Today’s Solutions: November 18, 2024

What’s the best way to fight poverty in the developing world? Treat people like producers and consumers, argues Bangladeshi entrepreneur Iqbal Quadir.

Marco Visscher | April/May 2010 issue

Iqbal Quadir has nothing against low salaries. “That’s not a bad thing,” he says calmly, though his eyes are piercing. “That’s how [businesses] make more profits and, as a result, society has more capital. Then other businesses are created that need to hire people, and competition emerges. The long-term effect is a rise in wages and a rise in purchasing power.”
Views like this tend to puzzle some and infuriate others. After all, the economic meltdown and subsequent recession have put a huge dent in the conviction that capitalism as we know it can genuinely serve society. Plus, Quadir is from Bangladesh, a country known more for being exploited by—rather than benefitting from—big business. But for Quadir, founder and director of the Legatum Center for Development & Entrepreneurship at the Massachusetts Institute of Technology (MIT), capitalism is not the problem but part of the solution to poverty in the developing world.
“History has shown that the effect of capitalism is actually positive,” he says, seated in his sober office in Cambridge, Massachusetts. “Ultimately, more opportunities are created for society to prosper. There is a general notion that business means ripping off customers and social interest means trying to do some good. I don’t think that is necessarily true. Countries have been lifted up—and a large number of people have gained opportunities—through competitive commerce.”
These are not just theoretical reflections delivered from the comfort of an academic ivory tower. In the 1990s, Quadir set up Grameenphone, Bangladesh’s leading mobile phone company thanks in part to its unique cooperation with Grameen Bank, the renowned microcredit institution. As a result of this partnership, female clients can take out microloans from Grameen Bank and buy cell phones. They repay the loans from the money they earn renting the phones to fellow villagers. When he sold his shares in Grameenphone in 2004, Quadir founded Emergence BioEnergy, which aims to make electricity available to the majority of Bangladeshis who do not have access to the power grid.
Quadir says the success of Grameenphone, and other entrepreneurial initiatives in the developing world that he hopes to inspire through the Legatum Center, demonstrates the positive power of business. The problem is not with companies, he argues. Instead, “The real problem is concentration of power. When power is concentrated—whether in the government or in a business or your relationship—unhealthy inequality will be created. Power corrupts.”
Quadir cites slavery as the perfect case in point. “If rich people own slaves, there is a downward pressure on the wages of workers who are not enslaved,” he says. “Because of this pressure on [free] artisans, they never made enough money to buy or develop tools to advance their activities.
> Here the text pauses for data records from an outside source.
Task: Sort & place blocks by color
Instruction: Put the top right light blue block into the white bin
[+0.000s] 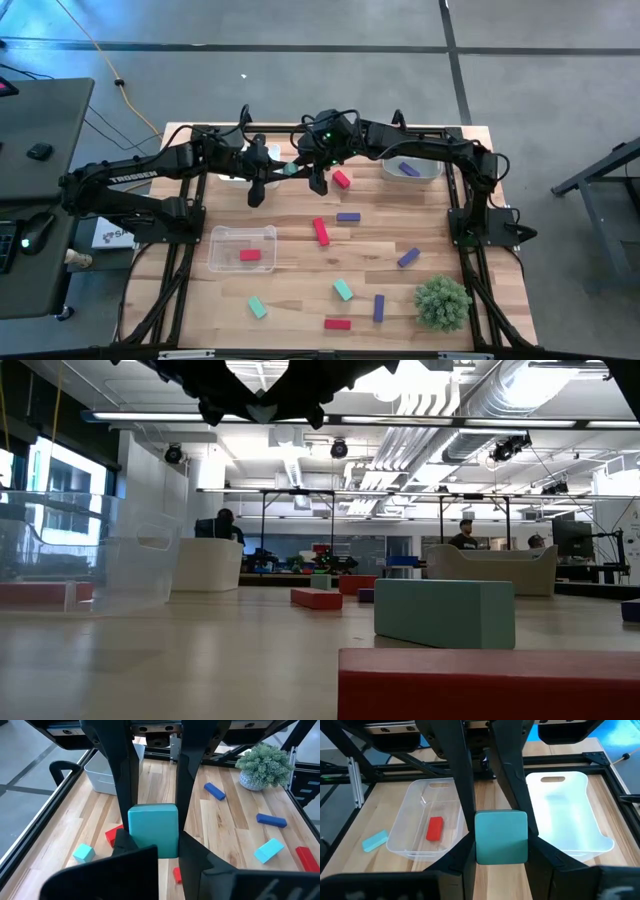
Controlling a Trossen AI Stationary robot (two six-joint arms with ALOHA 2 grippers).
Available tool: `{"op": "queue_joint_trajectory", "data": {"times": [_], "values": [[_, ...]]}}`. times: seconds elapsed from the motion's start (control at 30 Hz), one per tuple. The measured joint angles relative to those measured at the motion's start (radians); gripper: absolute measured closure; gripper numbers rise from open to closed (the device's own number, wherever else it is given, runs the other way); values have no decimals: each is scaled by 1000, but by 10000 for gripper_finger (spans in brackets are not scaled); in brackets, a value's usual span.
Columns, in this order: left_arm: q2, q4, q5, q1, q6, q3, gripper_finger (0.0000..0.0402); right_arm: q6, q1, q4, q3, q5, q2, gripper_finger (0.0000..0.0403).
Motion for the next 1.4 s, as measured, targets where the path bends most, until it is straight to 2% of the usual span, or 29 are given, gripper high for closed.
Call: {"op": "queue_joint_trajectory", "data": {"times": [0.17,0.37,0.5,0.87,1.0,1.4], "values": [[0,1,0,0,0,0,400,0,0,0,0,-1,0,292],[0,4,0,0,3,0,401,-19,1,2,0,-4,0,237],[0,8,-10,1,3,0,401,-25,3,8,0,64,-1,218],[0,-26,-26,22,3,0,401,-27,-29,0,0,92,-1,212],[0,-51,-73,44,4,0,401,-27,-54,-17,0,94,-1,212],[0,-220,-171,193,37,0,401,-28,-118,-163,0,97,-2,212]]}}
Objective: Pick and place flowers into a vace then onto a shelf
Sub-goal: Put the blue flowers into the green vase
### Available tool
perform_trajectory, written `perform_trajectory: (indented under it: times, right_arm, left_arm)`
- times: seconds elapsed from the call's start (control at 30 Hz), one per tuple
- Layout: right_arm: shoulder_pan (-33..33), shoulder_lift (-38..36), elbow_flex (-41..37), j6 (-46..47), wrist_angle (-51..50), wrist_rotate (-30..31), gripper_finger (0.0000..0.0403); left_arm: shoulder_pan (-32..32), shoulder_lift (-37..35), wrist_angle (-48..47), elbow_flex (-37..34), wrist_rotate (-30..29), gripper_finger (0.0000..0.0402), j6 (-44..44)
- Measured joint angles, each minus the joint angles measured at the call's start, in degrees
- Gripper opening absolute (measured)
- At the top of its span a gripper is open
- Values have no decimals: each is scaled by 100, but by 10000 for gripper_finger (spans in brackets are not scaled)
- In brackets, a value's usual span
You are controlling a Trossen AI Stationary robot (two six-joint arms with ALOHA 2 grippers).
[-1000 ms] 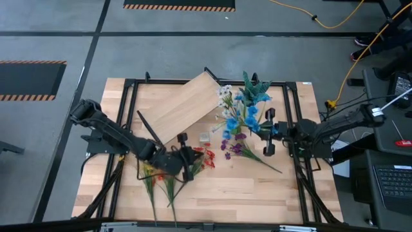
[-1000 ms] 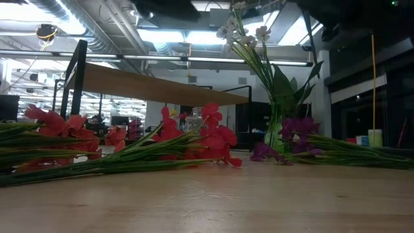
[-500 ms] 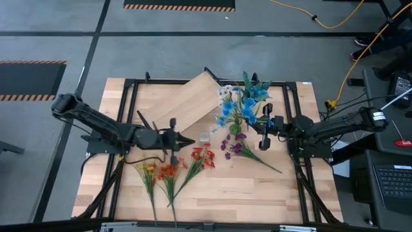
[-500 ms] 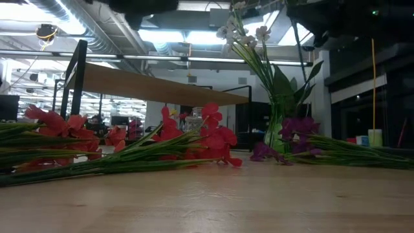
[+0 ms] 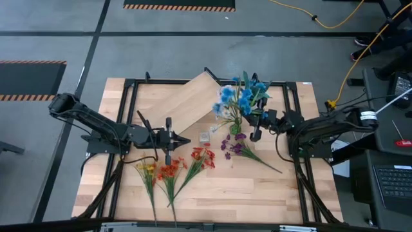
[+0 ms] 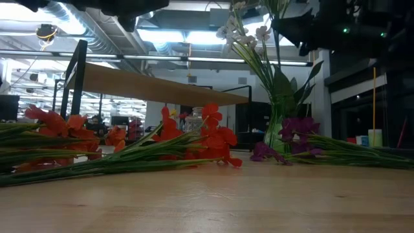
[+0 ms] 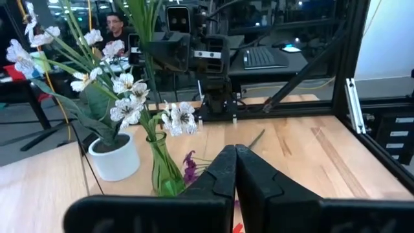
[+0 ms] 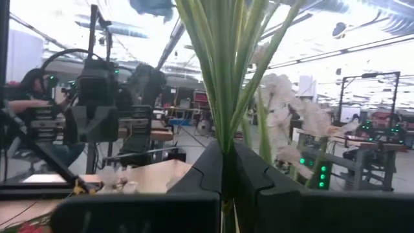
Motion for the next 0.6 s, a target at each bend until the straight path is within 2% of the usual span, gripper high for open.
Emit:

As a result, innovation was stunted.” Slavery is thus not only morally reprehensible, it is economically catastrophic. And it’s not surprising, Quadir suggests, that the abolition of slavery in the 19th century was followed by a wave of innovation and economic growth.
What’s needed, according to him, are mechanisms like capitalism and democracy that disperse power. For some, the word “capitalism” has only negative connotations. But in Quadir’s mind, capitalism is essentially “a democratic process in which the power of business can be mitigated through competition. Once power gets more dispersed, nobody can control the rise of capitalism, which gives freedom and opportunities to others. Nobody intended to implement capitalism. Capitalism arose because nobody succeeded in preventing it. There were a lot of enemies of capitalism. Still, it came as citizens steadily gained power from a narrow elite.”
More capitalism also leads directly to more democracy, Quadir believes. In countries like Bangladesh, for example, politicians pay people to demonstrate for them on the streets. As a result, politicians are routinely greeted by hundreds of enthusiastic “supporters” at political events, each of whom is paid for this service. The same kind of thing happens in Afghanistan, where many Taliban fighters are not fanatics but unemployed young men looking for a way to make a living.
By providing opportunities for people to make money, businesses can help remove cash from the political equation. “As a politician, I can easily bribe you if you don’t make a lot of money,” Quadir says. “But if you and others aren’t so desperate for money, it will soon become too expensive for me to bribe a truckload of people to come and shout for me. And if people cannot be bribed anymore, I will have to become a more reasonable politician.”
The net result: Better business equals better governance. “If you start a business in your own self-interest,” Quadir says, “society gets products, services, employment opportunities, competitive pressure on businesses—dispersion of power. That’s why entrepreneurship disperses power and leads to better politics.”
Quadir gives the example of Botswana, which has achieved annual growth rates of 9 percent since independence in 1966. The reason, according to Quadir, is the country’s poor soil and low rainfall, which result in minimal agricultural surpluses. This forces individual and national interests to align around the need to ensure sufficient food production, thus fostering cooperation and accountability. In Transparency International’s rankings of the perceived absence of public-sector corruption in 180 countries, Botswana holds a respectable 37th place, above South Korea and Italy.
Quadir’s flair for entrepreneurship and unconventional thinking developed early. As a teenager, he started making plans to emigrate. His father had died young, which Quadir says meant he could accomplish little in a society in which the ability to get ahead is strongly linked to your father’s influence with others. On his 18th birthday, Quadir left for Waldorf College in Forest City, Iowa, where he had been awarded a scholarship.
In the mid-1980s, after studying at Swarthmore College and the Wharton School of the University of Pennsylvania, he went to work at the World Bank. “My family was so proud,” Quadir remembers. “For Bangladeshis, getting a job at the World Bank was like you had arrived.”
But Quadir became disillusioned. He didn’t see the point of lending money to authoritarian governments that made no effort to help citizens. However, while at the World Bank he did learn how finance could contribute to society, which inspired him to earn an MBA at Wharton. In the 1990s, when he found an investor willing to support his idea to develop what later became Grameenphone, he took the leap.
In a 2005 Ode cover story about Grameenphone (which you can read at
odemagazine.com/grameenphone ), Tawfiq-e-Elahi Chowdhury, the former energy minister of Bangladesh and an acquaintance of Quadir’s, expressed what many people felt at the time. “Has this man gone crazy?” Chowdhury said. “This is Bangladesh. People don’t have enough to eat. What would they do with mobile telephones?!”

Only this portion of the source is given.